## [WHAT YOU ARE ASKED TO DO]
Lines below that include the word "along" should each be copied.

┄┄┄┄┄┄┄┄┄┄

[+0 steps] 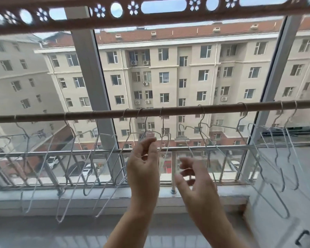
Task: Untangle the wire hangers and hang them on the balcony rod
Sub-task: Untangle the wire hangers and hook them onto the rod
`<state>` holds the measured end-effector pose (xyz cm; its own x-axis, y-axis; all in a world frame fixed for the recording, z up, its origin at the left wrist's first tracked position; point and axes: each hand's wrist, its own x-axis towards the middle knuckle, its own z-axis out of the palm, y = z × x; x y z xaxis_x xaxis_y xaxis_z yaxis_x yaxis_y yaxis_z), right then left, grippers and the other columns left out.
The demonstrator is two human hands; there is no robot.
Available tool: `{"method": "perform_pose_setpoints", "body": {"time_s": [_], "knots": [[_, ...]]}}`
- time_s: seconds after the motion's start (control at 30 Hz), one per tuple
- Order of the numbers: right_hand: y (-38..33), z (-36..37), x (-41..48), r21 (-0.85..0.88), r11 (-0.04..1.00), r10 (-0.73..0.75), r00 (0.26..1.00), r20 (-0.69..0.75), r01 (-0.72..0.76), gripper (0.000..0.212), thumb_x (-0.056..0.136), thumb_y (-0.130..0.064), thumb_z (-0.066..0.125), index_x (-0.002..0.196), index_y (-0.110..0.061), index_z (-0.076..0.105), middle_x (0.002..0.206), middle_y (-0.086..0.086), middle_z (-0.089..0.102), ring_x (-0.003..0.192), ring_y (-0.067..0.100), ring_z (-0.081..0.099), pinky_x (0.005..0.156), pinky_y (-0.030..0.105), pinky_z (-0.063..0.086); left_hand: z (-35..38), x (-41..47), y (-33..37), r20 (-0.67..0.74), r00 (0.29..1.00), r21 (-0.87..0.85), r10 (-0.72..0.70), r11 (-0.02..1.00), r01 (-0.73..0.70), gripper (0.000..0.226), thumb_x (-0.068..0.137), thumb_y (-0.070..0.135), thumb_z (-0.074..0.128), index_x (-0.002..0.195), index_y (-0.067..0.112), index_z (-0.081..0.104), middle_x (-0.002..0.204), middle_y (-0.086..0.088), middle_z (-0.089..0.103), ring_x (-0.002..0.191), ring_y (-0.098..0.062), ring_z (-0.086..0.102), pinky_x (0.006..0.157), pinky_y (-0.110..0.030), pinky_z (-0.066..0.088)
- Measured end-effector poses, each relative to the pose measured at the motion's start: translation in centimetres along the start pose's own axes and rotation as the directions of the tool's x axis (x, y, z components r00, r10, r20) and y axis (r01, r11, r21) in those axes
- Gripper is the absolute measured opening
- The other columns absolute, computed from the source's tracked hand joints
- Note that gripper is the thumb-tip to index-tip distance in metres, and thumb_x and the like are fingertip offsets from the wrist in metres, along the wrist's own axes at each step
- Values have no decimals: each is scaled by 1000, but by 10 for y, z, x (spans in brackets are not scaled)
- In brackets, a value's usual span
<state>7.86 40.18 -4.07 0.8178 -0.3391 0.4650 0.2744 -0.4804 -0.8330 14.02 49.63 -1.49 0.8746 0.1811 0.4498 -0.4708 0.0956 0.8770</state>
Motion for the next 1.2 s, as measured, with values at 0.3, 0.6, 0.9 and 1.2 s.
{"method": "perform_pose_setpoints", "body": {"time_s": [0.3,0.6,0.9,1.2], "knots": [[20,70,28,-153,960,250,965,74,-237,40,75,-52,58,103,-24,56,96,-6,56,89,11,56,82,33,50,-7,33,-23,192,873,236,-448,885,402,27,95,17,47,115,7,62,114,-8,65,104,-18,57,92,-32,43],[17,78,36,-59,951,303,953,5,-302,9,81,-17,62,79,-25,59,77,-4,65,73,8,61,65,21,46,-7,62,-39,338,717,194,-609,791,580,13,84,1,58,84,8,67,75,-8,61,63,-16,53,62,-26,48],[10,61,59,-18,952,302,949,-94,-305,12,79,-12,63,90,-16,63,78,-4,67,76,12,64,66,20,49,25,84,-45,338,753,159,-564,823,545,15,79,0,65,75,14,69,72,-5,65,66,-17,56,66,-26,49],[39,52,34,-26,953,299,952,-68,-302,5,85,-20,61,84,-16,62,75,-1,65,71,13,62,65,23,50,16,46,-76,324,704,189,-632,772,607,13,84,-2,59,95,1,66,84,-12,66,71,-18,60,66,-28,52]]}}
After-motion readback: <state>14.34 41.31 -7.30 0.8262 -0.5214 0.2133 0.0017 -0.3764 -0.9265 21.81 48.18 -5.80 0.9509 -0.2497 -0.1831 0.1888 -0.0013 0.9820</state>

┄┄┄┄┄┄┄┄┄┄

## [RESPONSE FOR THIS EXERCISE]
- Measured end-effector poses, each relative to the pose measured at the motion's start: translation in centimetres along the start pose's own axes and rotation as the directions of the tool's x axis (x, y, z components r00, r10, r20) and y axis (r01, r11, r21) in those axes
- Note that gripper is the thumb-tip to index-tip distance in metres, and thumb_x and the like are fingertip offsets from the wrist in metres, along the wrist's own axes at each step

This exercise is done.